Analyze performance when aggregating data in Power BI and DAX Queries | by Salvatore Cagliari | May, 2023


Photo by Isaac Smith on Unsplash

Have you ever asked yourself:

What happens behind the scenes of a Power BI Visual?

Or

How can I write a query to get the result shown in a Power BI Visual?

OK, you can catch the Query with Performance Analyzer and copy the Query in a Text Editor or, even better, in DAX Studio.

But do you understand what happens in the Query?

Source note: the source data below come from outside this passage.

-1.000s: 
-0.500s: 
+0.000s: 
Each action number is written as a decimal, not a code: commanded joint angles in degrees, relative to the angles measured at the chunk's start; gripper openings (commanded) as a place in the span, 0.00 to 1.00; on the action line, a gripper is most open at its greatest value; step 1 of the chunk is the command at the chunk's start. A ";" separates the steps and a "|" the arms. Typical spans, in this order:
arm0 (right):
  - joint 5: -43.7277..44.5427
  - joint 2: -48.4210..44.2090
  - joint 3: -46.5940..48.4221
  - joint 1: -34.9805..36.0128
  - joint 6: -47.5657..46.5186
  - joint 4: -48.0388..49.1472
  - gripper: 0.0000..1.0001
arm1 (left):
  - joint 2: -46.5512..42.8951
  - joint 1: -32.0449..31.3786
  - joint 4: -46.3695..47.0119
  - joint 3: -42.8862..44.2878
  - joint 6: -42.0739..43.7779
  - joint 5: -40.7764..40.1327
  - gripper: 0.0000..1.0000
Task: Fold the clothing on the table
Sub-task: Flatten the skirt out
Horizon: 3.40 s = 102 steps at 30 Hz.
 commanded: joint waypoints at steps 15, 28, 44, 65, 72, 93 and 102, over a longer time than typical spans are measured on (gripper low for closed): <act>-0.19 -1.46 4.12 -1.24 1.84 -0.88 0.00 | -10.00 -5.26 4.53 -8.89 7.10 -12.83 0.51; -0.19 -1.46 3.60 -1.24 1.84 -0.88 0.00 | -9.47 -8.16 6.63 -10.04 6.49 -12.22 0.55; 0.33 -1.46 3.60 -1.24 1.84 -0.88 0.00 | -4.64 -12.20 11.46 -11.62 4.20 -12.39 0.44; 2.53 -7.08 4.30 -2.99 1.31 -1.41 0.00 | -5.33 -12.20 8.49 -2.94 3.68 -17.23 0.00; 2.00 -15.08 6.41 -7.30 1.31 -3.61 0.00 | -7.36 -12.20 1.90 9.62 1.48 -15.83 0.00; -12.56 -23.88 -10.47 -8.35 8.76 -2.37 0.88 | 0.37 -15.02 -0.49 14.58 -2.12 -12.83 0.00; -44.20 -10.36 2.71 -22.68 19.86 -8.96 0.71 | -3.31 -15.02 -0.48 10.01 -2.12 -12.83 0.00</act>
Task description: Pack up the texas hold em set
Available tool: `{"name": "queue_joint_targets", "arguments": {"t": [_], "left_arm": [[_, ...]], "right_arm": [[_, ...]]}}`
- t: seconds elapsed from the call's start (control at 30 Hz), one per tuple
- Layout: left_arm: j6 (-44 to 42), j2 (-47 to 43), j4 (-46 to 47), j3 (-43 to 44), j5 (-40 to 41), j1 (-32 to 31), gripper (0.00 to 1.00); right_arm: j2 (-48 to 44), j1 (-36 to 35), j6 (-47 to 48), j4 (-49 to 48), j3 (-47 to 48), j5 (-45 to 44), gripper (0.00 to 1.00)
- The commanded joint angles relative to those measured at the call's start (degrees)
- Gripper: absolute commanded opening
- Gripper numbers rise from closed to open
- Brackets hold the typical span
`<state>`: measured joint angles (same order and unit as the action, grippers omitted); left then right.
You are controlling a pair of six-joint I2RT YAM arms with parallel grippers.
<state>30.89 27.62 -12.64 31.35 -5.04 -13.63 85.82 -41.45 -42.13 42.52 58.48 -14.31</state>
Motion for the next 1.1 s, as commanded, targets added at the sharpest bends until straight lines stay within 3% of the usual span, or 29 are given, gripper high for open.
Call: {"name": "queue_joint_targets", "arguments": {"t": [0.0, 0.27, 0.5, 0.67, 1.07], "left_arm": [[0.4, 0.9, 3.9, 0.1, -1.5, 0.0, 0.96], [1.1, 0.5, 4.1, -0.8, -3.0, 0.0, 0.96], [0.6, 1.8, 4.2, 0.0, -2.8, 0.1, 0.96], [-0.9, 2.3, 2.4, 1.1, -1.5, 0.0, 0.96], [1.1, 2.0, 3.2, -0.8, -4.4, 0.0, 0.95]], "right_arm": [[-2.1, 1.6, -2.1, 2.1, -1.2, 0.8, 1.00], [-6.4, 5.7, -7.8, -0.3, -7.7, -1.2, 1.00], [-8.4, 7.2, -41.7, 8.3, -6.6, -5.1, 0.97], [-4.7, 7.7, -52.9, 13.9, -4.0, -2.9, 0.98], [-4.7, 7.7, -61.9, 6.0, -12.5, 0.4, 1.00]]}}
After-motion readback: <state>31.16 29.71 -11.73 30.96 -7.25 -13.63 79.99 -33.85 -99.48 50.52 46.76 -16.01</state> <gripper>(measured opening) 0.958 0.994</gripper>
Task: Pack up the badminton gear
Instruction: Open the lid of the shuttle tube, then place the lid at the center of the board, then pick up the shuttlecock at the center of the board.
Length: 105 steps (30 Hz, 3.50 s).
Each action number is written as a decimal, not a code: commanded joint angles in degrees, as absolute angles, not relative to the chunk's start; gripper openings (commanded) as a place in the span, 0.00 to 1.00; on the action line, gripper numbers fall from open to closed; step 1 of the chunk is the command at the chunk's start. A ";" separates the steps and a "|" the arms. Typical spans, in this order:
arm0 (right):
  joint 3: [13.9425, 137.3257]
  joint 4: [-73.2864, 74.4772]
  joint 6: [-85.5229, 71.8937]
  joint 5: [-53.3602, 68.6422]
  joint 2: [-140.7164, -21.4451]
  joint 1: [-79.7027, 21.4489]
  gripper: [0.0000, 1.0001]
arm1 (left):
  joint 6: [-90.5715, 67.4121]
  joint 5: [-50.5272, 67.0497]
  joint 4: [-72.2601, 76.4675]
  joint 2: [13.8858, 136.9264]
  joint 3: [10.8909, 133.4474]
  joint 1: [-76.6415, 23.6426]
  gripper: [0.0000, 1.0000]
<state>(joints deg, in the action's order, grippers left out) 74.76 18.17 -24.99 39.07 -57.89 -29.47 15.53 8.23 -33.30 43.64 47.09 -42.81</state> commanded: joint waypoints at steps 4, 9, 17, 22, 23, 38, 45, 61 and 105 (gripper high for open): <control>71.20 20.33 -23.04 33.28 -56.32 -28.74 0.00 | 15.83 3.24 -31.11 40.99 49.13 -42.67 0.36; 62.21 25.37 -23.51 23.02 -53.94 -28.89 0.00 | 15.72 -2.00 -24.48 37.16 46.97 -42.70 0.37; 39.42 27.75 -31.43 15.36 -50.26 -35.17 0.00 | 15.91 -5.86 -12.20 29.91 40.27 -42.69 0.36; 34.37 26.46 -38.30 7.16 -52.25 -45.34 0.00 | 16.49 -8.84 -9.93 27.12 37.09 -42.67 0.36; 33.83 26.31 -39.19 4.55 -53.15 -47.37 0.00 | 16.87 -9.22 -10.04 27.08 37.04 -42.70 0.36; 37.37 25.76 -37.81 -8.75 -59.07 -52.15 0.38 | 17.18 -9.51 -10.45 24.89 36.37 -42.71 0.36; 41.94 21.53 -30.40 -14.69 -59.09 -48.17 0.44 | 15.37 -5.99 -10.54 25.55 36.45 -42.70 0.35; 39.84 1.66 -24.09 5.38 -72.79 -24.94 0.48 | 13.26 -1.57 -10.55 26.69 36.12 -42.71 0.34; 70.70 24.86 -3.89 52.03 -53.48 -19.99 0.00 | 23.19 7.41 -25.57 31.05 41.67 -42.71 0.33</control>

When you look at the function documentation for DAX, either in the Microsoft DAX function Reference or on DAX.Guide, you will find at least five functions to generate tables in a query:

In this article, I will set the scene with a Base Query. Then I will use the different functions to rebuild the Query from scratch and look at the differences between these functions.

I will look at the functional differences and the differences regarding efficiency and performance.

Let’s start with the base query.

Look at the following Matrix in Power BI:

Figure 1 — Starting Visual (Figure by the Author)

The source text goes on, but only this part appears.